[Stored data entries]
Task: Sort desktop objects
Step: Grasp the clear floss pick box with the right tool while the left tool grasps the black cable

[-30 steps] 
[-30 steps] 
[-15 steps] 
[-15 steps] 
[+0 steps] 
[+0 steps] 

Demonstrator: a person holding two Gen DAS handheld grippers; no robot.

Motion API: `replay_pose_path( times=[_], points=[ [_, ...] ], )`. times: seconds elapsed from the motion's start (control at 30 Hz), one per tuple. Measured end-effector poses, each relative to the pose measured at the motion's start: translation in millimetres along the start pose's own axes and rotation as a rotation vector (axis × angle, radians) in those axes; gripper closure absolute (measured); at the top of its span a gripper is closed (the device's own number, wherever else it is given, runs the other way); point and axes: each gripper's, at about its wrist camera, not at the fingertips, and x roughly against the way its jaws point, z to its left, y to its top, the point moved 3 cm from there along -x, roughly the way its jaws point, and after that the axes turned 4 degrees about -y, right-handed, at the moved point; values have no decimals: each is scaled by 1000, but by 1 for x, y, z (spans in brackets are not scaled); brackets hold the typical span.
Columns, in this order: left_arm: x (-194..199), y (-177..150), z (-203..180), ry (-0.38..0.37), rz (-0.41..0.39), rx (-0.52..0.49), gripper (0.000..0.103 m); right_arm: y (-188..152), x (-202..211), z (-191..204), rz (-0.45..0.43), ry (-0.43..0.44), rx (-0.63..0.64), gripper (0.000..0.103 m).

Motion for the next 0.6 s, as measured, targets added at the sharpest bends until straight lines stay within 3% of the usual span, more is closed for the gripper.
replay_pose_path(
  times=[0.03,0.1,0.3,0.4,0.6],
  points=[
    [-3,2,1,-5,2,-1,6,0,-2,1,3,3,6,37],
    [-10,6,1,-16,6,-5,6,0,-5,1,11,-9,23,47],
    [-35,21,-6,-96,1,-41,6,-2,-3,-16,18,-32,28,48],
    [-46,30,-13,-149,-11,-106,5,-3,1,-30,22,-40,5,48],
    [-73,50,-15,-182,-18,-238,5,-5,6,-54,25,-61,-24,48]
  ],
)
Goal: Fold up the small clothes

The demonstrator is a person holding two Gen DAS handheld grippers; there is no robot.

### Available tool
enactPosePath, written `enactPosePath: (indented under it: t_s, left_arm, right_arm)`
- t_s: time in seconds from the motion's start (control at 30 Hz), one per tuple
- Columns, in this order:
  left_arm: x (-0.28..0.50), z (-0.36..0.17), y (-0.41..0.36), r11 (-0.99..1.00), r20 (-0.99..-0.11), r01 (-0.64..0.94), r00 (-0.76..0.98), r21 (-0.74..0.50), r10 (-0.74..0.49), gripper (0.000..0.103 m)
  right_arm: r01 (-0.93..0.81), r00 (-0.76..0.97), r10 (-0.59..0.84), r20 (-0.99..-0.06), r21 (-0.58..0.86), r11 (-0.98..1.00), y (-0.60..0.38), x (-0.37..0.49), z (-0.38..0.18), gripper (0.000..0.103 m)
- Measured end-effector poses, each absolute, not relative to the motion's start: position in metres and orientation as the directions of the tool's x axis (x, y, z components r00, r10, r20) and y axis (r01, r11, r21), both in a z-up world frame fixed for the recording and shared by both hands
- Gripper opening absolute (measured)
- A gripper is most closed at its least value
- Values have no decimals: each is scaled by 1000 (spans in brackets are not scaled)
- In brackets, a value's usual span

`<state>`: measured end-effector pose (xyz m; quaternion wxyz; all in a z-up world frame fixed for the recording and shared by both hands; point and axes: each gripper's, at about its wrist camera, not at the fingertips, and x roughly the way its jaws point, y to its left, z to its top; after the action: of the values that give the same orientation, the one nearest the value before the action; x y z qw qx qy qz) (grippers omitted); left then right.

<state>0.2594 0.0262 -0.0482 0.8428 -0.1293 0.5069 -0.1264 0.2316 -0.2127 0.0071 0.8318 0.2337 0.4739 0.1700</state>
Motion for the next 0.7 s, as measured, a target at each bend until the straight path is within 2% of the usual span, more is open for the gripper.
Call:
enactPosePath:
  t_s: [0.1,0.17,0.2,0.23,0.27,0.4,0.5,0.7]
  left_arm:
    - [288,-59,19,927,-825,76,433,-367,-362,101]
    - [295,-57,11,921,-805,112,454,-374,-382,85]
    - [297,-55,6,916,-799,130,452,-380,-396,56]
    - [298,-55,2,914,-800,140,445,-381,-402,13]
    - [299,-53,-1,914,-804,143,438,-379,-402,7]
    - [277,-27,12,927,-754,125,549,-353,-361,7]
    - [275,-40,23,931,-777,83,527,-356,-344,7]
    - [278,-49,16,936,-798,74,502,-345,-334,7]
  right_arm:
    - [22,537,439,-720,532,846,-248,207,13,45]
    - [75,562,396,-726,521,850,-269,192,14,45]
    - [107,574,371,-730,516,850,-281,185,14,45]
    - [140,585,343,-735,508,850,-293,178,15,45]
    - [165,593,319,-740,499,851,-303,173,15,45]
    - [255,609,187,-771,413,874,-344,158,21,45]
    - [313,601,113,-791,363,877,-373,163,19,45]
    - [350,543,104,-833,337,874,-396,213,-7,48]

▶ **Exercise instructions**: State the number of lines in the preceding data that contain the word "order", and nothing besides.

▶ **Response area**: 2